Anyway, after a few months it seems fairly stable, so I decided to use one of these test blocks for the upcoming new year print. As always, I can't show you the design for this before the release date of the print (Jan 1), but here are a couple of closeups. The wood is not as hard as I would have liked, but it is very smooth indeed, and carves to a very nicely dressed edge ...



Following comment posted by: Charlie C. on November 29, 2012 7:09 PM

Dave - What kind of wood is used for the "core" plys?

Following comment posted by: Dave on November 29, 2012 7:44 PM

For the previous blocks that Matsumura-san prepared for me, he used a cheap Luan plywood core. I don't like that stuff at all, and for my recent orders (for the cherry blocks too) I have asked him to make all my blocks with a fine-quality shina plywood core. (You can see it in the photo above ... larger number of layers, each one quite thin). This is very fine stuff, and he complained to me that it is a 'waste' of good plywood to use it this way.

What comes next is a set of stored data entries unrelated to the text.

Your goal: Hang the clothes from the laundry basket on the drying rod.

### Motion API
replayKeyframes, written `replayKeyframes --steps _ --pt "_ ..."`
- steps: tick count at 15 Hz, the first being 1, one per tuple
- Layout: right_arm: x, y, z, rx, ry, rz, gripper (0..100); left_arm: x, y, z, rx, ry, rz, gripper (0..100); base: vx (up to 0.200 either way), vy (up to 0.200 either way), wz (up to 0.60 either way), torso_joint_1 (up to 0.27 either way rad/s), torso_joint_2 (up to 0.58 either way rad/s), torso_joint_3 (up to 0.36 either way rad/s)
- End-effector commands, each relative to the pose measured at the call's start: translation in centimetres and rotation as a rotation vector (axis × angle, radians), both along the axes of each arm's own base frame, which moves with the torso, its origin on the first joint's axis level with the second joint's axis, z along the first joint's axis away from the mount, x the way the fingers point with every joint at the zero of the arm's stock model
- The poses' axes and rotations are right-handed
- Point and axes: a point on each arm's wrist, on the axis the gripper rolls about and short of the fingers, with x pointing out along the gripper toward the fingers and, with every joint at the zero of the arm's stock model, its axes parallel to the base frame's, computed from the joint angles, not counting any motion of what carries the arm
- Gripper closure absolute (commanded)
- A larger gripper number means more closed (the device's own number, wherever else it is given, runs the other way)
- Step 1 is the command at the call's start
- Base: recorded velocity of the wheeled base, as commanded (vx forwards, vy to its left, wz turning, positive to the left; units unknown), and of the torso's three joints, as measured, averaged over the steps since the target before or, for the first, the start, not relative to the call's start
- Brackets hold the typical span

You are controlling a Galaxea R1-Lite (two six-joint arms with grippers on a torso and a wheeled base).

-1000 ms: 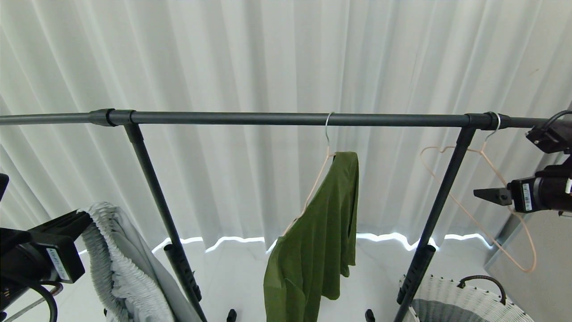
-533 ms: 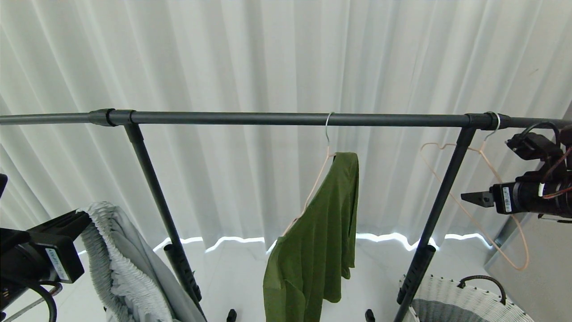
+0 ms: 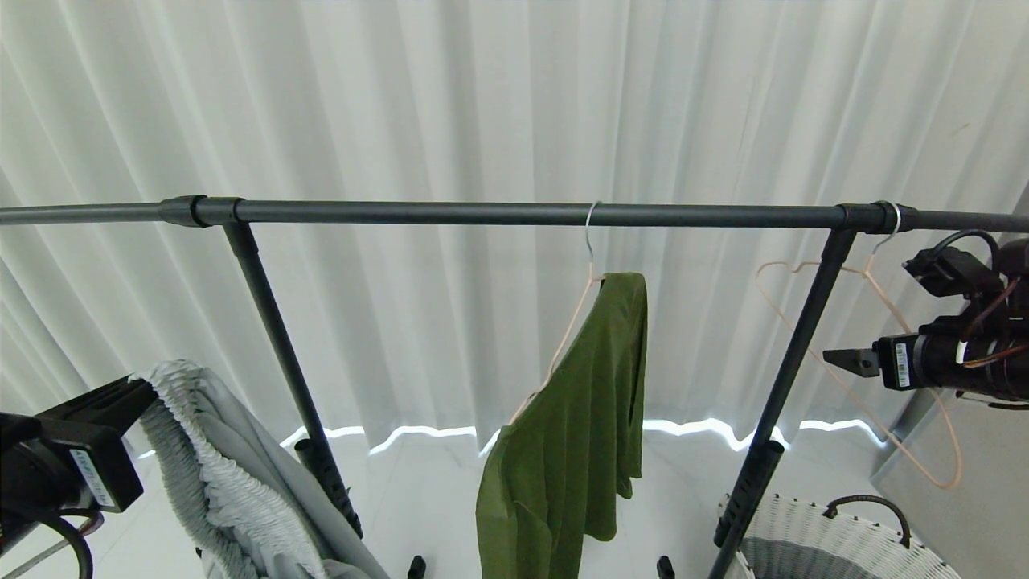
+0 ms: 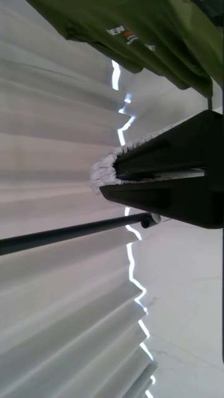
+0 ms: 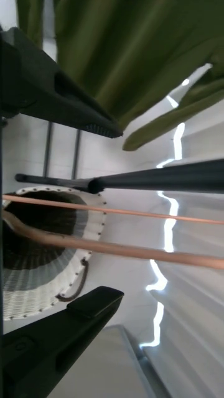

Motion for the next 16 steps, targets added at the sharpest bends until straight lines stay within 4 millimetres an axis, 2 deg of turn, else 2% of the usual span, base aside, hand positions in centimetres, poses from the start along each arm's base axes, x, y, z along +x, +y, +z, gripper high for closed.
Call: replayKeyframes --steps 1,2,12,16 --pt "-0.2 0.0 0.2 0.0 -0.006 0.002 0 0.0 0.0 0.0 -0.001 -0.001 0.0 100 0.0 0.0 0.0 0.0 0.0 0.0" --pt "-0.3 0.0 0.2 0.0 -0.006 0.002 100 -0.1 0.0 0.0 -0.001 -0.002 0.0 100 0.0 0.0 0.0 0.0 0.0 0.0" --pt "-0.3 0.0 0.3 -0.004 -0.012 -0.012 100 -0.1 0.0 0.0 0.001 -0.002 0.0 100 0.0 0.0 0.0 0.0 0.0 0.0" --pt "-1.8 -0.1 1.8 0.058 -0.063 -0.047 100 -0.1 0.0 0.0 0.001 -0.002 0.0 100 0.0 0.0 0.0 0.0 0.0 0.0"
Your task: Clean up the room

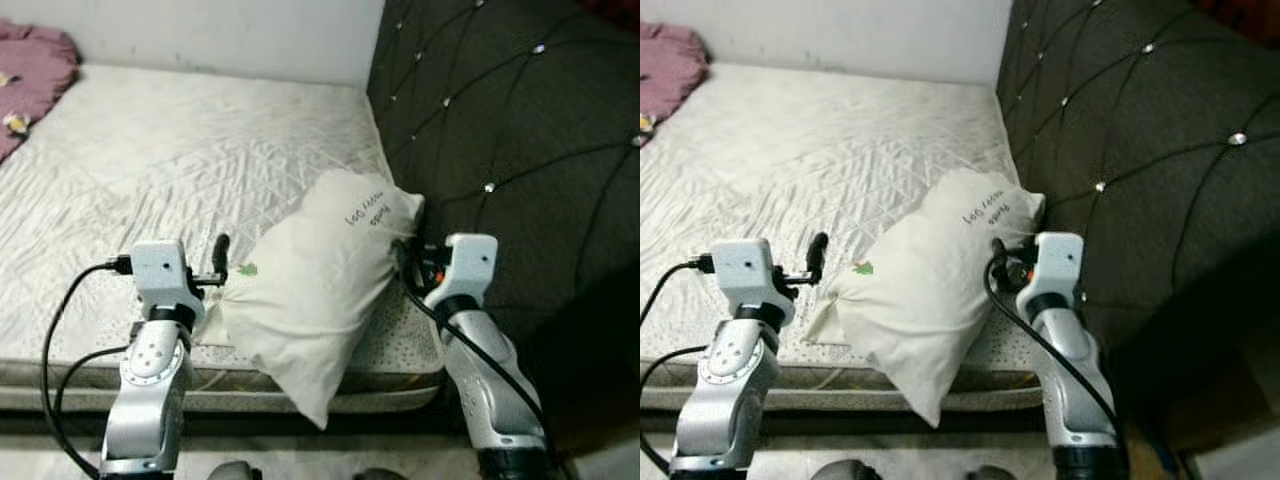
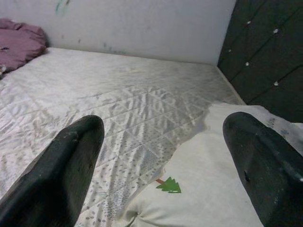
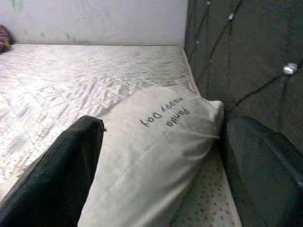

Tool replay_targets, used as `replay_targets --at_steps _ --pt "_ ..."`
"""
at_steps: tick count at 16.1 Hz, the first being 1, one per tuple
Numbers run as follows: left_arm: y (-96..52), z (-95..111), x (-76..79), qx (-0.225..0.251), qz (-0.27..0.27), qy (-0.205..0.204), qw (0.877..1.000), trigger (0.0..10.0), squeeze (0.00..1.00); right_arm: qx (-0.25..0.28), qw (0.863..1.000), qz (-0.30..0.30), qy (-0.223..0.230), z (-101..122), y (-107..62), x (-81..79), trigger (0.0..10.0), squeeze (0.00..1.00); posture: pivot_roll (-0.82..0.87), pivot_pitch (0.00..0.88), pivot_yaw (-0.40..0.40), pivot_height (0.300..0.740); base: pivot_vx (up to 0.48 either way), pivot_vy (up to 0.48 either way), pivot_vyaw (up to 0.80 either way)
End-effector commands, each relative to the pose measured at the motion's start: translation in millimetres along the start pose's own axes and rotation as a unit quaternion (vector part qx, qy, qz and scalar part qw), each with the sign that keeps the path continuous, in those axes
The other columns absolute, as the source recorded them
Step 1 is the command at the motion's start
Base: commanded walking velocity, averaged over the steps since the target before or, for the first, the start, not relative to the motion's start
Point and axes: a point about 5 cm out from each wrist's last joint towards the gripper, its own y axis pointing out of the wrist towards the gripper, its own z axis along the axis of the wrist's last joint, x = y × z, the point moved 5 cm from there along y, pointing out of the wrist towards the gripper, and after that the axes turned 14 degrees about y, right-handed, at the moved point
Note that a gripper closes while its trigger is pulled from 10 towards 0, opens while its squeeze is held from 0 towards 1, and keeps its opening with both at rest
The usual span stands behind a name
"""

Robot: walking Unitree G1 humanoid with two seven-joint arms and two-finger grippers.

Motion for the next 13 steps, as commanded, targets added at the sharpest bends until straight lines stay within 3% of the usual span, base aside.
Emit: replay_targets --at_steps 1,8,13 --pt "1.1 1.3 7.5 0.002 -0.009 -0.004 1.000 10.0 0.00 -0.003 1.000 -0.015 -0.002 0.1 -2.0 10.3 10.0 0.00 -0.01 0.020 -0.068 0.740 0.000 0.000 0.00" --pt "-2.5 8.4 14.0 0.026 -0.040 -0.024 0.999 10.0 0.00 -0.001 1.000 -0.016 -0.007 0.3 -2.1 10.3 10.0 0.00 -0.01 0.019 -0.069 0.740 0.000 0.000 0.00" --pt "0.3 11.8 13.2 0.033 -0.043 -0.030 0.998 10.0 0.00 0.005 1.000 -0.019 -0.008 3.4 0.2 10.1 10.0 0.00 -0.01 0.028 -0.072 0.740 0.316 0.000 0.00"
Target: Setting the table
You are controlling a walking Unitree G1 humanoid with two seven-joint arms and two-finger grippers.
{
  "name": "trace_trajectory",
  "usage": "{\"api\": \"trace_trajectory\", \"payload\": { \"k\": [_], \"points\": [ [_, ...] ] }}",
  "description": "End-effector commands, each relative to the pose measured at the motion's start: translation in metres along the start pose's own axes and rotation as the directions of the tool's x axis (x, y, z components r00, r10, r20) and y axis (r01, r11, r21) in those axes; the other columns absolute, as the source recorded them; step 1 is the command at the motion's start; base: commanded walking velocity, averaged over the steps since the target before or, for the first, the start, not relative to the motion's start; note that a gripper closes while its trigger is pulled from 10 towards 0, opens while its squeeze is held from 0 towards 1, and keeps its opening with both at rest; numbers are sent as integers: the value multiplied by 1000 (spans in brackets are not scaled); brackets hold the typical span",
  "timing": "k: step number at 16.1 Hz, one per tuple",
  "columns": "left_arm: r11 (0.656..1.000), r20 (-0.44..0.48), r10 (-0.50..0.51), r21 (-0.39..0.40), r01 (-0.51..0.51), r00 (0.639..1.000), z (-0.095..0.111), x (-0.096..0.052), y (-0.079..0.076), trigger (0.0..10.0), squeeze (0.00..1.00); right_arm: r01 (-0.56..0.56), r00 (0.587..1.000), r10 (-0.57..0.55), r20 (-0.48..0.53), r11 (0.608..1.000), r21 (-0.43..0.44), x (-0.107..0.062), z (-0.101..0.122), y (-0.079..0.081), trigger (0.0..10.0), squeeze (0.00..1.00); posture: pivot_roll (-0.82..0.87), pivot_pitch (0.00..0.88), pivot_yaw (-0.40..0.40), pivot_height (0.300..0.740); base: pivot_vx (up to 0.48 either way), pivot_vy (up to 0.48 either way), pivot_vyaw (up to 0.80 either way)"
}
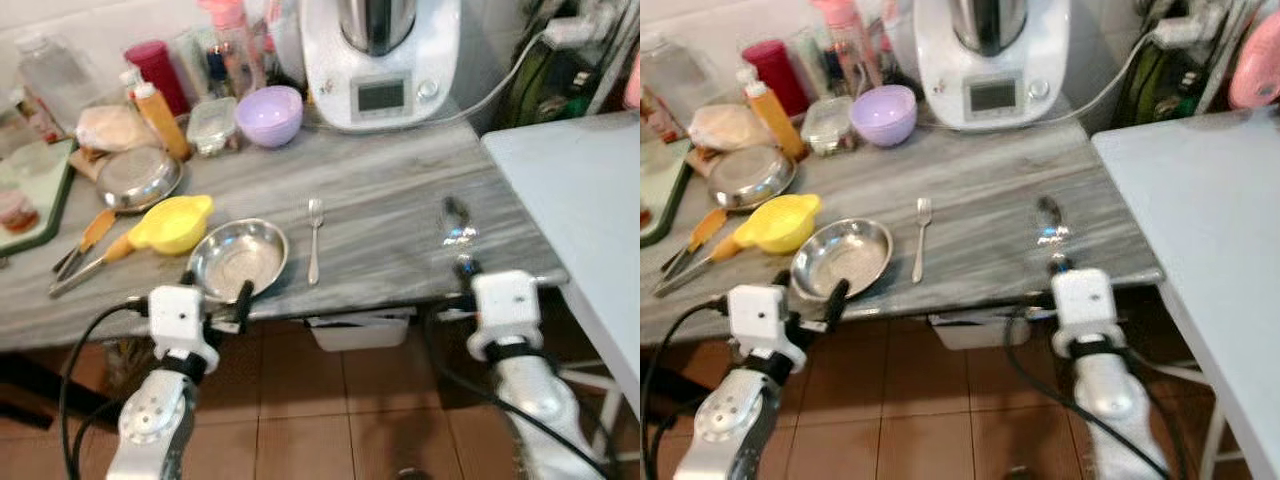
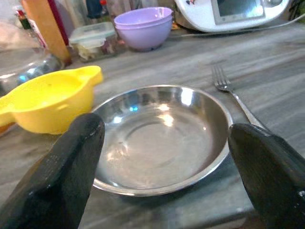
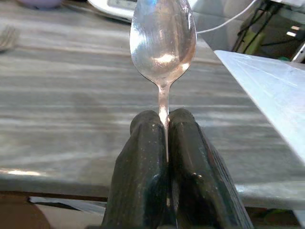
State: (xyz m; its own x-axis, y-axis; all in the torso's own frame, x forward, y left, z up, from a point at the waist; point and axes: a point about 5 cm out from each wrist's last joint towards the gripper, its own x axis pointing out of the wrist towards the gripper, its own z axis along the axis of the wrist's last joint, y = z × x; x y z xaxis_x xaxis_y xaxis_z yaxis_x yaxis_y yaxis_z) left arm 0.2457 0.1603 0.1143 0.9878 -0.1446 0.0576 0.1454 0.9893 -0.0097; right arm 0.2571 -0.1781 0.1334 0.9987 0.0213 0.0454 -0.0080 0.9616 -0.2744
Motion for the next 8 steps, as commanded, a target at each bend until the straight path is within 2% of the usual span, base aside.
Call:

I don't see it that way, as I want ultimate stability here!

Following comment posted by: Ken Morgan on December 30, 2012 3:48 AM


I only wish I had the talent too produce a self portrait that so accurately shows my true colors.
Jed has done a super job getting you on paper.
My wife knew you immediately.
What a year for you and your staff. It shows that the things we enjoy will be with us much longer than expected.
Thank you for another interesting trio, can't wait to see where we go in 2013!!!

Following comment posted by: Dave on December 30, 2012 7:40 AM

Ken, you got it already? That's pretty fast ... Im not able to post the image here yet, because that print is our 'new year card' for Japan, so it can't be shown until the 1st ...

Glad you liked it!

Following comment posted by: Margaret Maloney on January 10, 2013 12:23 AM

Happy New Year! I think this is my favorite New Year print yet; I'm always a fan of original designs, and this one's a winner.